The Evolution of Shiki v1.0

Shiki is a syntax highlighter that uses TextMate grammars and themes, the same engine that powers VS Code. It provides one of the most accurate and beautiful syntax highlighting for your code snippets. It was created by Pine Wu back in 2018, when he was part of the VS Code team. It started as an experiment to use Oniguruma to do syntax highlighting.

Different from existing syntax highlighters like Prism and Highlight.js that designed to run in the browser, Shiki took a different approach by highlighting ahead of time. It ships the highlighted HTML to the client, producing accurate and beautiful syntax highlighting with zero JavaScript. It soon took off and became a very popular choice, especially for static site generators and documentation sites.

While Shiki is awesome, it's still a library that is designed to run on Node.js. This means it a bit limited to only highlight static code and would find trouble with dynamic code, because it can't work in the browser.
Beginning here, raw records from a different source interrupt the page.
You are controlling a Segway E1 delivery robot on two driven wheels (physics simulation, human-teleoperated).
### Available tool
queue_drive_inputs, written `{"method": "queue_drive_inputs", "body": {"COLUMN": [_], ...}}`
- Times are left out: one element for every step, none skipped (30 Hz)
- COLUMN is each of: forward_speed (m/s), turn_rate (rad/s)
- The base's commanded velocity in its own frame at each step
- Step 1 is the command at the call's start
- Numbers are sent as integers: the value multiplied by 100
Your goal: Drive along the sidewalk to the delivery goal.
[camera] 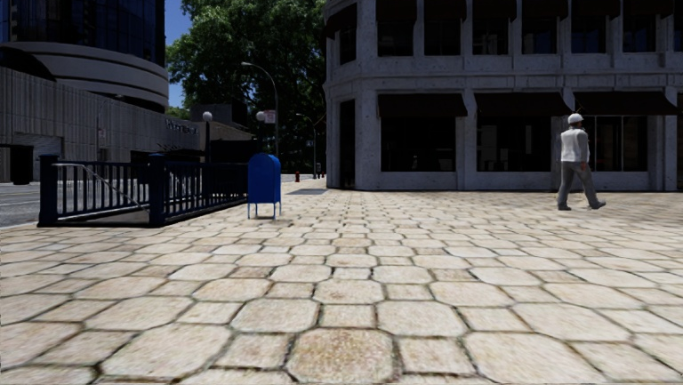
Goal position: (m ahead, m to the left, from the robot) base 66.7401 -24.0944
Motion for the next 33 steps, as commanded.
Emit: {"method": "queue_drive_inputs", "body": {"forward_speed": [200, 200, 200, 200, 200, 200, 200, 200, 200, 200, 200, 200, 200, 200, 200, 200, 200, 200, 200, 200, 200, 200, 200, 200, 200, 200, 200, 200, 200, 200, 200, 200, 200], "turn_rate": [0, 0, 0, 0, 0, 0, 0, 0, 0, 0, 0, 0, 0, 0, 0, 0, 0, 0, 0, 0, 0, 0, 0, 0, 0, 0, 0, 0, 0, 0, 0, 0, 0]}}
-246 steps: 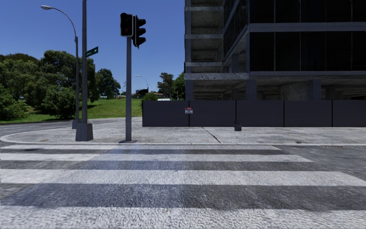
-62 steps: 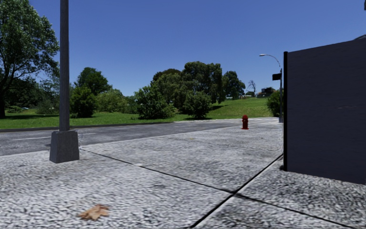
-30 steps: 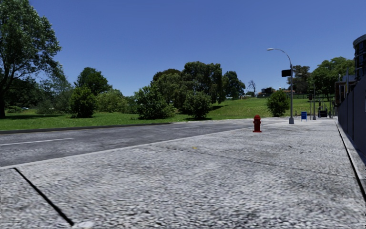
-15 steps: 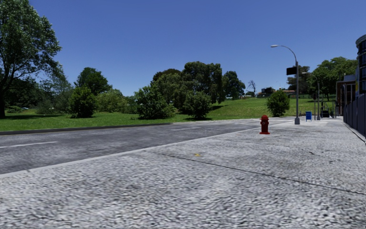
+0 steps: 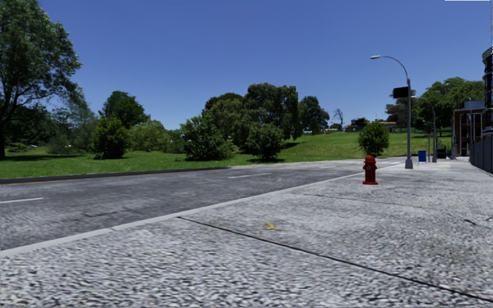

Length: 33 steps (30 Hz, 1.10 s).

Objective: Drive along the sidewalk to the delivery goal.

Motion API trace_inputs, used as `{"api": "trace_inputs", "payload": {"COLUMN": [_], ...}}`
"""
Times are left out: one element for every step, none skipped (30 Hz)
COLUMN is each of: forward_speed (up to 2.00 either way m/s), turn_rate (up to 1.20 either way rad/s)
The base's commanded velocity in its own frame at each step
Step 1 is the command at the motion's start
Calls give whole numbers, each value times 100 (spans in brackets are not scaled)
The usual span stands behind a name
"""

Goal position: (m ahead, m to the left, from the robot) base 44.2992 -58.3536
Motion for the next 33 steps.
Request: {"api": "trace_inputs", "payload": {"forward_speed": [200,200,200,200,200,200,200,200,200,200,200,200,200,200,200,200,200,200,200,200,200,200,200,200,200,200,200,200,200,200,200,200,200], "turn_rate": [-120,-120,-120,-120,-120,-120,-120,-120,-120,-120,-120,-98,-98,-84,-72,-53,-14,-11,-11,-10,-10,-8,0,0,0,0,0,0,0,0,-42,-93,-120]}}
This is also because Shiki relies on the WASM binary of Oniguruma, as well as a bunch of heavy grammar and theme files in JSON. It uses Node.js filesystem and path resolution to load these files, which is not accessible in the browser.
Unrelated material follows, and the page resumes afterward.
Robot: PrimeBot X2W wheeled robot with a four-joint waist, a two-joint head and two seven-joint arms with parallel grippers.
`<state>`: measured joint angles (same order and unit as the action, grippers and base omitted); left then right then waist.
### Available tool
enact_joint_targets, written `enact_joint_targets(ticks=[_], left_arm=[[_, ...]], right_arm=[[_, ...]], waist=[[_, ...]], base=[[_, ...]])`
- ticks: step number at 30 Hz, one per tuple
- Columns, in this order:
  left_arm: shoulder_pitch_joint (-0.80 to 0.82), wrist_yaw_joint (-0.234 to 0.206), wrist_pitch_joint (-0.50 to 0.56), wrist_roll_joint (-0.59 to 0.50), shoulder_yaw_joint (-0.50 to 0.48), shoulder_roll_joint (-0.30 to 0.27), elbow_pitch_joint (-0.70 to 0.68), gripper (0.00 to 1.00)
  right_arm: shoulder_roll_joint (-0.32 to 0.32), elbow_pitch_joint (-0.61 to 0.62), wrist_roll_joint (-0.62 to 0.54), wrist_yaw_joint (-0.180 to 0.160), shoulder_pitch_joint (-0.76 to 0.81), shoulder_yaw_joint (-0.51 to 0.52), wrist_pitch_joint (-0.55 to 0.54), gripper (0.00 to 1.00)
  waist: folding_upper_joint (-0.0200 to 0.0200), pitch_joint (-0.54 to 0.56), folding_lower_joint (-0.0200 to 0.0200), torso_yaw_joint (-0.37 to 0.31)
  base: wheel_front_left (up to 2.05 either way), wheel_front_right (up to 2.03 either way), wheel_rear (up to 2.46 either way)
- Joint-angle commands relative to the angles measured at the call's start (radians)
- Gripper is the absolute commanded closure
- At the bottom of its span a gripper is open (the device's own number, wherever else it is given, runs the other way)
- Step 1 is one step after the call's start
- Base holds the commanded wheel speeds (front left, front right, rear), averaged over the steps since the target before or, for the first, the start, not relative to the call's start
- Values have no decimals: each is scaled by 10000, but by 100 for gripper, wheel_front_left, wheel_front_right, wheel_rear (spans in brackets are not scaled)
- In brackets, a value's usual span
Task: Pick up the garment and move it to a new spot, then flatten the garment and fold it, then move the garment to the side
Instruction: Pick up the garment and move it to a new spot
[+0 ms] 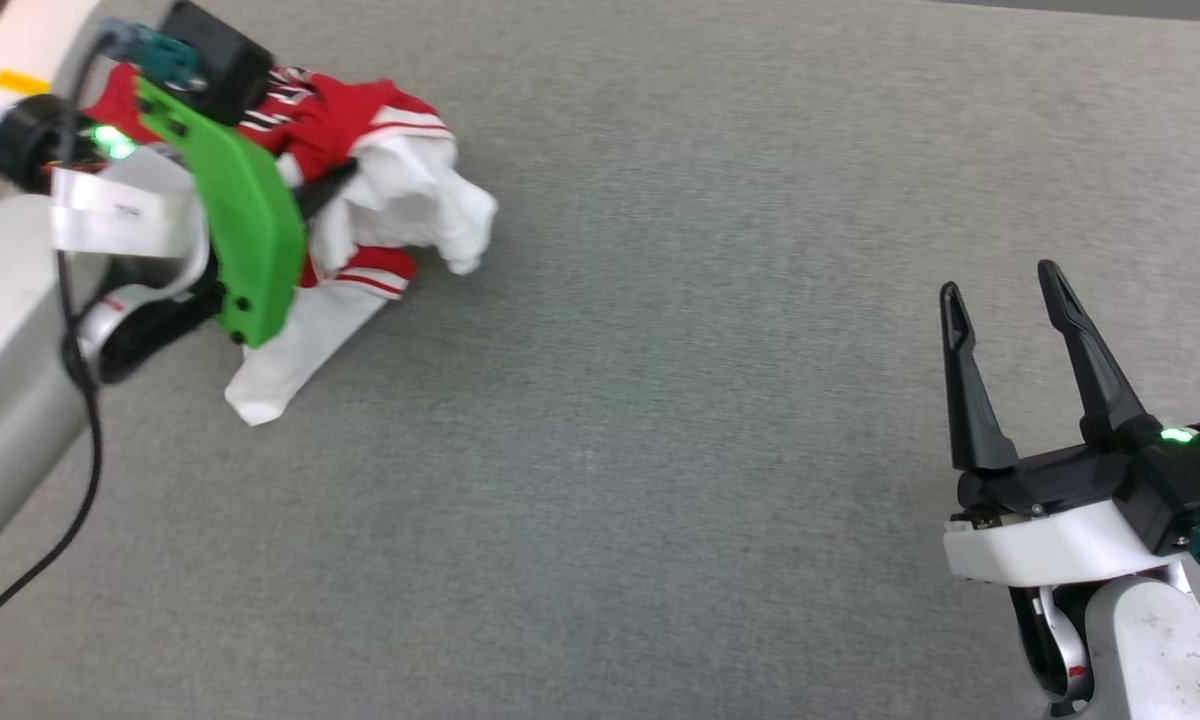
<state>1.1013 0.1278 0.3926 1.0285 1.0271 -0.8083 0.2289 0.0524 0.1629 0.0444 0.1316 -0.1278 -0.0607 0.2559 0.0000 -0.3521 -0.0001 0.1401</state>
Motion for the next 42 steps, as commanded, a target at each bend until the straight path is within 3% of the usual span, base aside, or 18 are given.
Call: enact_joint_targets(ticks=[1,7,12,19,24,32,39,40,41,42], left_arm=[[322,29,-124,-128,216,213,-142,100],[1011,29,-348,-324,1208,1168,-374,100],[1732,29,-676,-363,1943,2395,-248,100],[2351,29,-1071,-572,2459,4104,-103,100],[1920,29,-1031,-932,2524,5185,34,100],[-136,29,-723,-2166,2529,6090,1208,100],[-1130,29,-823,-2511,2530,6604,1903,100],[-1119,29,-1012,-2575,2530,6648,2004,88],[-1081,29,-1221,-2625,2530,6689,2088,53],[-997,29,-1572,-2704,2530,6744,2213,0]], right_arm=[[-9,-12,109,-9,51,52,59,0],[-19,18,546,-9,123,328,59,0],[-20,32,790,-9,142,432,59,0],[-21,103,993,-9,57,660,59,0],[-21,159,1084,-9,-51,831,59,0],[-21,208,1114,-9,-256,852,59,0],[-22,142,1019,-9,-335,870,59,0],[-22,117,997,-9,-329,881,59,0],[-22,99,977,-9,-315,889,59,0],[-22,70,953,-9,-288,911,59,0]], waist=[[0,203,1,-703],[0,195,1,-1589],[0,92,1,-2220],[0,-187,1,-2724],[0,-467,1,-2906],[0,-826,1,-3037],[0,-888,1,-2916],[0,-833,1,-2869],[0,-775,1,-2825],[0,-677,1,-2760]], base=[[0,0,0],[0,0,0],[0,0,0],[0,0,0],[0,0,0],[0,0,0],[0,0,0],[0,0,0],[0,0,0],[0,0,0]])
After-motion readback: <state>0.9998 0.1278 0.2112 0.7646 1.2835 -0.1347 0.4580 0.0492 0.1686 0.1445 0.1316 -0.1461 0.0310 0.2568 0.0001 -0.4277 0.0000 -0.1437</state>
To improve that situation, I started this RFC that later landed with this PR and shipped in Shiki v0.9. While it abstracted the file loading layer to use fetch or filesystem based on the environment, it's still quite complicated to use as you need to serve the grammars and theme files somewhere in your bundle or CDN manually and call the setCDN method to tell Shiki where to load these files.

The solution is not perfect but at least it made it possible to run Shiki on browser to highlight dynamic content. We have been using that approach since then - until the story of this article began.

The Start

Nuxt is putting a lot effort on pushing the web to the edge, making the web more accessible with lower latency and better performance. Edge hosting services like CloudFlare Workers are deployed all over the world, like CDN servers, users can get the content from the nearest edge server without the round trips to the origin server which could be thousands of miles away. With the awesome benefits it provides, it also comes with some trade-offs. Edge servers use a restricted runtime environment, for example, CloudFlare Workers does not support file system access and usually don't preserve the state between requests. While Shiki's main overhead is loading the grammars and themes upfront, that wouldn't work well in the edge environment.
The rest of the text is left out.